▶ [Instructions to follow] Repeat the data below exactly. Include each line.

▶ [Supplied material]
※ ※ ※

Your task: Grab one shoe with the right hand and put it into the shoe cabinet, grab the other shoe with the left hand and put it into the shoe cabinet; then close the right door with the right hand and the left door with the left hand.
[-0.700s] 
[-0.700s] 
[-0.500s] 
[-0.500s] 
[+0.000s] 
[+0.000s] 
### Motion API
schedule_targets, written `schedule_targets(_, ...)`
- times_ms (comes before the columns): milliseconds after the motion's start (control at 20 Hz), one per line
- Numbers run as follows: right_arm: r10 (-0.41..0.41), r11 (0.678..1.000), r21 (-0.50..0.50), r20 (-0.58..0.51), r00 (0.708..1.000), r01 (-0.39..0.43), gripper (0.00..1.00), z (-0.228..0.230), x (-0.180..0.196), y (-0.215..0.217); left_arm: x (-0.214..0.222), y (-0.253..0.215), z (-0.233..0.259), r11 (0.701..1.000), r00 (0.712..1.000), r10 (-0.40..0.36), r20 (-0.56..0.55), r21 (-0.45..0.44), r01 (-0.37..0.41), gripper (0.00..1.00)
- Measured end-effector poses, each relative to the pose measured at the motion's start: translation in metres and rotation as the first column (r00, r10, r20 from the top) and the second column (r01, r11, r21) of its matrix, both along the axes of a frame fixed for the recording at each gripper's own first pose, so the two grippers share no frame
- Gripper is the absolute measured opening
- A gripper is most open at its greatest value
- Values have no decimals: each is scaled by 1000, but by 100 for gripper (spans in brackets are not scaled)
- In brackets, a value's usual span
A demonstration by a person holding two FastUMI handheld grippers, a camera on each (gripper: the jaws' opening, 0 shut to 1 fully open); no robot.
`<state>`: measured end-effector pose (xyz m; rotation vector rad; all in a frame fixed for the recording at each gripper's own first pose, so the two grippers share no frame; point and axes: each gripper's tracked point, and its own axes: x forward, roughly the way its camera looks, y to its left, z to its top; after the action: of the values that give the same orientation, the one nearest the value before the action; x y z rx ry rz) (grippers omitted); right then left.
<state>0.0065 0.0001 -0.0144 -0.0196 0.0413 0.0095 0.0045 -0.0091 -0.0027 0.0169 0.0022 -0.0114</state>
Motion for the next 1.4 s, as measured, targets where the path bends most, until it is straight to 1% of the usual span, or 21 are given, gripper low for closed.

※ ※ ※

▶ [Expected answer]
Your task: Grab one shoe with the right hand and put it into the shoe cabinet, grab the other shoe with the left hand and put it into the shoe cabinet; then close the right door with the right hand and the left door with the left hand.
[-0.700s] 
[-0.700s] 
[-0.500s] 
[-0.500s] 
[+0.000s] 
[+0.000s] 
### Motion API
schedule_targets, written `schedule_targets(_, ...)`
- times_ms (comes before the columns): milliseconds after the motion's start (control at 20 Hz), one per line
- Numbers run as follows: right_arm: r10 (-0.41..0.41), r11 (0.678..1.000), r21 (-0.50..0.50), r20 (-0.58..0.51), r00 (0.708..1.000), r01 (-0.39..0.43), gripper (0.00..1.00), z (-0.228..0.230), x (-0.180..0.196), y (-0.215..0.217); left_arm: x (-0.214..0.222), y (-0.253..0.215), z (-0.233..0.259), r11 (0.701..1.000), r00 (0.712..1.000), r10 (-0.40..0.36), r20 (-0.56..0.55), r21 (-0.45..0.44), r01 (-0.37..0.41), gripper (0.00..1.00)
- Measured end-effector poses, each relative to the pose measured at the motion's start: translation in metres and rotation as the first column (r00, r10, r20 from the top) and the second column (r01, r11, r21) of its matrix, both along the axes of a frame fixed for the recording at each gripper's own first pose, so the two grippers share no frame
- Gripper is the absolute measured opening
- A gripper is most open at its greatest value
- Values have no decimals: each is scaled by 1000, but by 100 for gripper (spans in brackets are not scaled)
- In brackets, a value's usual span
A demonstration by a person holding two FastUMI handheld grippers, a camera on each (gripper: the jaws' opening, 0 shut to 1 fully open); no robot.
`<state>`: measured end-effector pose (xyz m; rotation vector rad; all in a frame fixed for the recording at each gripper's own first pose, so the two grippers share no frame; point and axes: each gripper's tracked point, and its own axes: x forward, roughly the way its camera looks, y to its left, z to its top; after the action: of the values that give the same orientation, the one nearest the value before the action; x y z rx ry rz) (grippers omitted); right then left.
<state>0.0065 0.0001 -0.0144 -0.0196 0.0413 0.0095 0.0045 -0.0091 -0.0027 0.0169 0.0022 -0.0114</state>
Motion for the next 1.4 s, as measured, targets where the path bends most, until it is straight to 1% of the usual span, or 21 are given, gripper low for closed.

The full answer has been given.